The flooding of the market means less money for him and other Humboldt cannabis growers.
Green said that Proposition 19 will threaten the market, driving marijuana prices down and forever morphing his small, offbeat county, tucked into the California’s forested North Coast.
The initiative, to be voted upon next Tuesday, would legalize the growing and smoking of marijuana for California adults and allow each county throughout the state to decide how to regulate its sale and taxation.
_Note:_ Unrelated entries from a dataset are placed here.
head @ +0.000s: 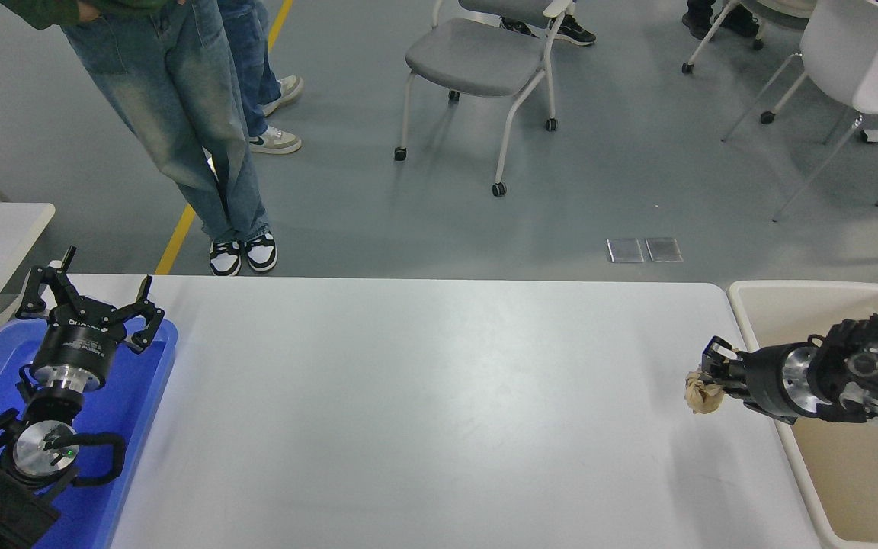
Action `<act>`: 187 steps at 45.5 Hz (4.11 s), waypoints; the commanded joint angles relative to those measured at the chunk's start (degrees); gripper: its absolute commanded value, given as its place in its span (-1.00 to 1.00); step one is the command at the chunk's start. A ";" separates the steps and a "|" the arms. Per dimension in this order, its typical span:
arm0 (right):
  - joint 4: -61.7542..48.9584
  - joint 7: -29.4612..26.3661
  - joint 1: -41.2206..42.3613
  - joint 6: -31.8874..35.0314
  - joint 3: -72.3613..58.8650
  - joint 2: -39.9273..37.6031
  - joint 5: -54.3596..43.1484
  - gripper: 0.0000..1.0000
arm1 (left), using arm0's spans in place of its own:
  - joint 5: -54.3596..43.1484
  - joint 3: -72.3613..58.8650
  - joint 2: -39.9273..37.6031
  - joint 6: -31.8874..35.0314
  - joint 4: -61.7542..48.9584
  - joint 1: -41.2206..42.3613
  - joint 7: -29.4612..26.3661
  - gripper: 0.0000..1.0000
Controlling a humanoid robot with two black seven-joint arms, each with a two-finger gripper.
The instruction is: Clean the table surface
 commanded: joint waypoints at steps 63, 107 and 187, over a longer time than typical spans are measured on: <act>-48.43 23.98 -7.83 4.66 6.92 10.84 1.14 -1.00 | -0.08 0.00 0.01 0.00 0.00 0.13 0.00 1.00; -76.67 31.45 -7.39 -1.05 1.91 26.94 1.31 -1.00 | -0.08 0.00 -0.07 0.00 0.00 0.13 -0.09 1.00; -75.62 30.57 -1.76 2.98 4.27 25.36 36.20 1.00 | -0.08 0.00 0.01 0.00 0.00 0.13 -0.09 1.00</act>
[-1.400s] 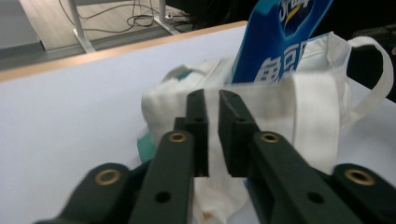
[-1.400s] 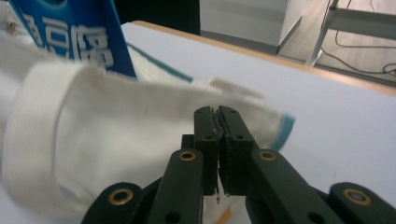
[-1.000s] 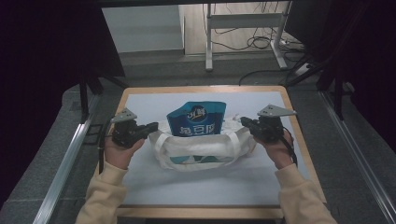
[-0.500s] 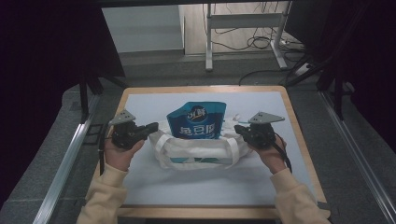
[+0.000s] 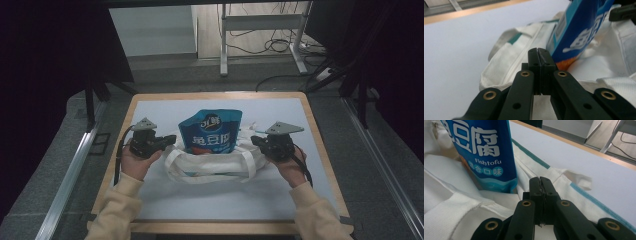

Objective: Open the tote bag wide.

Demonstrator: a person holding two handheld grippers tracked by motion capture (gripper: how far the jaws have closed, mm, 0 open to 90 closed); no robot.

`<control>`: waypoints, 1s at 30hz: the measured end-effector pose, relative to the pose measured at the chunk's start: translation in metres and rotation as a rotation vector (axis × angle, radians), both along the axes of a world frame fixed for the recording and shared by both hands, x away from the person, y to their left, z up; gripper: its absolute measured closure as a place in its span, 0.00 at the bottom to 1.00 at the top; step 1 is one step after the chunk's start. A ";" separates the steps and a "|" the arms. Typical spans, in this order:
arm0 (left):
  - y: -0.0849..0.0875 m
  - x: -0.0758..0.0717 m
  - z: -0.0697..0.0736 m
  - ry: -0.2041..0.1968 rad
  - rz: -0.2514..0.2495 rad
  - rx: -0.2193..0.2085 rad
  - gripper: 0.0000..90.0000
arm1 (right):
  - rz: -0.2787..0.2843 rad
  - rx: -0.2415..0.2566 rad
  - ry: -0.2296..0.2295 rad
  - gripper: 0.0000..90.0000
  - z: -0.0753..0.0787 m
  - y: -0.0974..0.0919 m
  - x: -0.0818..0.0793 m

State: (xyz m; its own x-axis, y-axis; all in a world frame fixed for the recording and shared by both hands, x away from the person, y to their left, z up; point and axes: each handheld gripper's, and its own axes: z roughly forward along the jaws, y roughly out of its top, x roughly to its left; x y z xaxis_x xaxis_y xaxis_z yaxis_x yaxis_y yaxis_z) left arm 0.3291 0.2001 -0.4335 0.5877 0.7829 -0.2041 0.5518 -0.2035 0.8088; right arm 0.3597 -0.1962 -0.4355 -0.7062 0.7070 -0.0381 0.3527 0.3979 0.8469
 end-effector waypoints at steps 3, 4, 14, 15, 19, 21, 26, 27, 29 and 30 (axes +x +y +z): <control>0.001 -0.004 -0.007 0.011 -0.002 0.008 0.99 | 0.005 -0.001 0.006 0.98 -0.003 0.000 -0.002; 0.001 -0.005 -0.010 0.016 -0.002 0.013 0.99 | 0.008 -0.003 0.006 0.98 -0.005 0.000 -0.002; 0.003 -0.012 -0.030 0.028 -0.016 0.028 0.99 | 0.020 -0.021 0.027 0.99 -0.020 0.000 -0.009; 0.003 -0.013 -0.032 0.032 -0.015 0.030 0.99 | 0.017 -0.017 0.034 0.99 -0.023 0.000 -0.011; 0.001 -0.015 -0.038 0.037 -0.020 0.041 0.99 | 0.015 -0.009 0.051 0.99 -0.035 -0.003 -0.015; 0.001 -0.016 -0.041 0.043 -0.020 0.046 0.99 | 0.015 -0.010 0.066 0.99 -0.041 -0.006 -0.016; 0.001 -0.015 -0.048 0.052 -0.020 0.042 0.99 | 0.017 0.002 0.095 0.99 -0.053 -0.010 -0.017; 0.000 -0.015 -0.049 0.054 -0.020 0.043 0.99 | 0.017 0.003 0.103 0.99 -0.055 -0.010 -0.017; -0.001 -0.015 -0.053 0.058 -0.021 0.048 0.99 | 0.016 -0.001 0.111 0.99 -0.058 -0.010 -0.017; -0.001 -0.015 -0.055 0.059 -0.023 0.053 0.99 | 0.017 -0.005 0.116 0.99 -0.060 -0.010 -0.017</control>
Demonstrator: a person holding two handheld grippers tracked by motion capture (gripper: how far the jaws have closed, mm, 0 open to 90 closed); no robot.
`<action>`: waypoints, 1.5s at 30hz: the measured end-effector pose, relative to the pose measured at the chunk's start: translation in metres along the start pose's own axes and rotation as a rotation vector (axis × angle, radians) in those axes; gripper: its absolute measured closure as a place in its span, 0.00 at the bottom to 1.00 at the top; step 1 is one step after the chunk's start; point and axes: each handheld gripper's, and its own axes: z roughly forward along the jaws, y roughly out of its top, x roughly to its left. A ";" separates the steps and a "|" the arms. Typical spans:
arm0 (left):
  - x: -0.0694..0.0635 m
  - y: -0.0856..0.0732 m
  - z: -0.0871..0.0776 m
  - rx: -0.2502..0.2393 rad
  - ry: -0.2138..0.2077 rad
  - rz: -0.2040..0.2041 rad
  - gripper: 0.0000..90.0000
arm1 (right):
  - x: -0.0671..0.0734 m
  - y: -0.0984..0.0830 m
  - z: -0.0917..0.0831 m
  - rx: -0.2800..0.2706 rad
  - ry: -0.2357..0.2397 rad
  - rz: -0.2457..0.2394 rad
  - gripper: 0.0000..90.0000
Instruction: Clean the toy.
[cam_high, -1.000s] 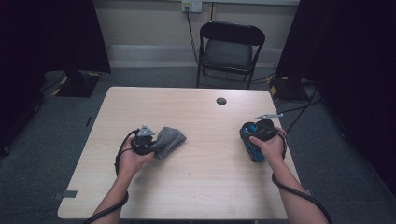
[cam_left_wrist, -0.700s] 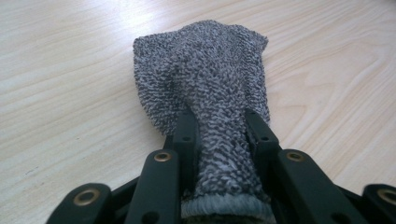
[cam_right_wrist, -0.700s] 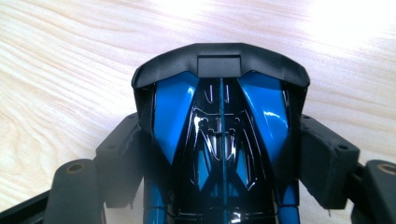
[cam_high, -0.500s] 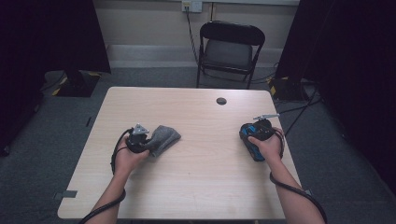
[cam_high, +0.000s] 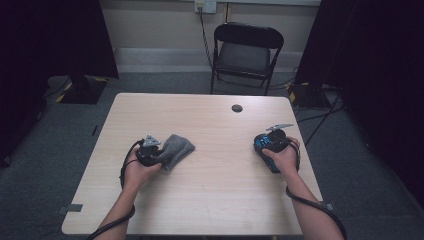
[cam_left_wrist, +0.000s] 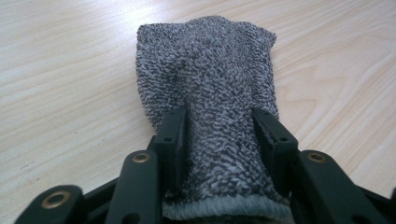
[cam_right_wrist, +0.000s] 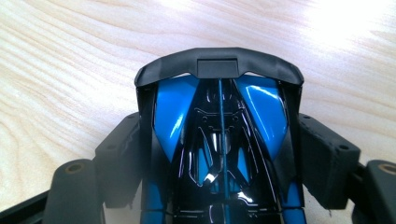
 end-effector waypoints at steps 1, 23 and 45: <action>0.000 0.000 0.000 0.000 0.000 0.001 0.62 | 0.000 0.000 0.000 -0.002 0.002 -0.005 0.28; -0.004 0.005 0.001 0.012 0.032 0.008 0.30 | -0.006 0.002 -0.006 0.009 0.034 -0.004 0.20; -0.041 0.043 -0.024 -0.082 -0.075 0.032 0.23 | 0.020 0.004 -0.040 -0.061 0.132 -0.056 0.16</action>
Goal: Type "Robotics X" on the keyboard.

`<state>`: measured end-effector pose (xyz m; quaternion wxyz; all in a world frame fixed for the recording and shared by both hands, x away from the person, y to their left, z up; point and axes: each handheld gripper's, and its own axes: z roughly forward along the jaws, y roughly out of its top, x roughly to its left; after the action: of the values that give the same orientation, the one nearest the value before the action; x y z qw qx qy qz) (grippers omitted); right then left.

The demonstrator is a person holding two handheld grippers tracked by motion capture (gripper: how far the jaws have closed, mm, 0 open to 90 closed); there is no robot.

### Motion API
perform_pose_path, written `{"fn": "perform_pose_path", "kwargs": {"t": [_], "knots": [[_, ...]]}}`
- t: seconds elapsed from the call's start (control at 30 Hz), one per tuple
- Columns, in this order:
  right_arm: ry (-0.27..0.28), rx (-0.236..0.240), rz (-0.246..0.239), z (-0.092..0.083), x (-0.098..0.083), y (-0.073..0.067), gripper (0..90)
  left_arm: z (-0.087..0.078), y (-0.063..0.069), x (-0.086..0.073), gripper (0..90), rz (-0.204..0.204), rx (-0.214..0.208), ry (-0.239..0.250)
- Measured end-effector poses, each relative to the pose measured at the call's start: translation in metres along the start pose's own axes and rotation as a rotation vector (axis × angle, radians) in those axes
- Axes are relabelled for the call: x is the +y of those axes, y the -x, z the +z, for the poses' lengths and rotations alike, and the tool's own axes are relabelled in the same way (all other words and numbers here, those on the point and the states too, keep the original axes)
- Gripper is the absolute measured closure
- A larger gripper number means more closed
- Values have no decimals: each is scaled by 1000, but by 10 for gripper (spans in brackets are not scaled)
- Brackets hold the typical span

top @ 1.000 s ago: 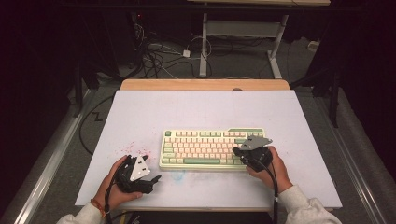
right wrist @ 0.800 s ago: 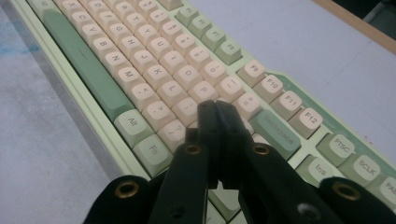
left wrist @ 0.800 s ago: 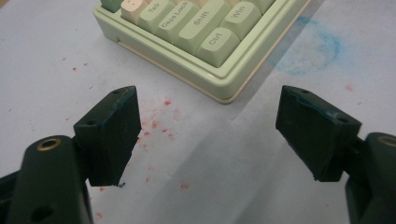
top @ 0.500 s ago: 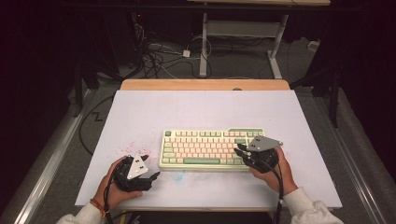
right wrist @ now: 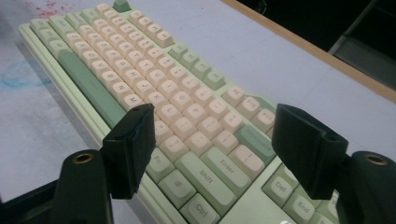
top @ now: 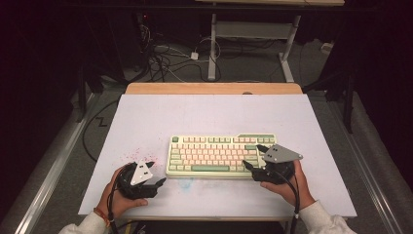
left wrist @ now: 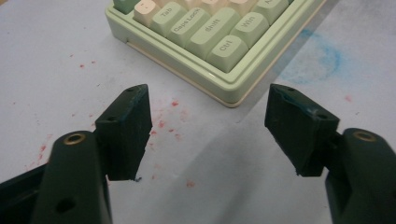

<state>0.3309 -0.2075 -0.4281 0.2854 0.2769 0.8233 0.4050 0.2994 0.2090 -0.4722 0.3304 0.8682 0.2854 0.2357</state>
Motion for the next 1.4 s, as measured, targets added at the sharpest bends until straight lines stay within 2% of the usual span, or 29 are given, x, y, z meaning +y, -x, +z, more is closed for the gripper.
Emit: {"fn": "perform_pose_path", "kwargs": {"t": [0.07, 0.27, 0.6, 0.77, 0.93, 1.03, 1.07, 1.1, 1.13, 1.2, 1.27, 1.33, 1.4], "knots": [[4, -9, 1, -2, -2, -1, 273, -1, 0, 0, 371, -15, -23, 4], [2, -27, 5, -5, -13, -5, 242, -5, -1, 3, 557, -17, -52, 13], [11, -51, -5, -14, -22, -10, 234, -7, -1, 7, 797, -3, -71, -2], [14, -59, -1, -17, -26, -10, 234, -9, -4, 9, 873, -11, -82, -2], [11, -65, -4, -19, -29, -10, 237, -7, -5, 10, 870, -17, -90, -13], [10, -66, 0, -20, -30, -6, 384, -5, -7, 10, 844, -22, -82, -14], [6, -63, 14, -19, -30, -3, 468, -5, -7, 10, 845, -23, -83, -13], [-2, -49, 27, -18, -29, -1, 573, -4, -7, 10, 846, -21, -82, -16], [2, -41, 35, -16, -29, 2, 608, -4, -7, 10, 844, -19, -82, -19], [-16, -28, 47, -12, -27, 6, 739, -1, -5, 10, 829, -4, -76, -30], [-33, -10, 47, -7, -25, 9, 835, 0, -4, 11, 805, -8, -75, -31], [-58, 3, 40, -1, -23, 10, 900, 2, -5, 11, 764, -12, -69, -29], [-78, 10, 38, 6, -22, 10, 900, 3, -5, 12, 715, -9, -75, -30]]}}
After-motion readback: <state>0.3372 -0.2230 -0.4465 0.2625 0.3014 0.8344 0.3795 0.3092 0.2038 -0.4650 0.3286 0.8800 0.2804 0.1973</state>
For the last 30 years, the Emerald Triangle — the Northern California counties of Mendocino, Humboldt and Trinity — supplied a majority of the outdoor marijuana to California. But now more and more Californians grow weed, and Prop 19 will only fuel the growing trend. In the 1980s, Humboldt pot would go for $4,000 a pound, but similar weed today sells for only $1,600, Green said.
The saturating market already threatens the economic survival of the Emerald Triangle, Green said. Were Prop 19 to pass, the anticipated addition of many new growers would further weaken the counties’ main cash crop.
Marijuana accounts for an estimated two-thirds of Mendocino County’s gross domestic product, according to a study commissioned by the county this year. Green estimates that cannabis’s economic impact is similar in the other two counties.
“On paper, Humboldt County looks God-awful — it is impoverished as shit,” he said. “The average earnings are so bad, but people are living a very comfortable life. There are a lot of $3 cups of coffee being sold to a bunch of poor people — supposedly poor people.”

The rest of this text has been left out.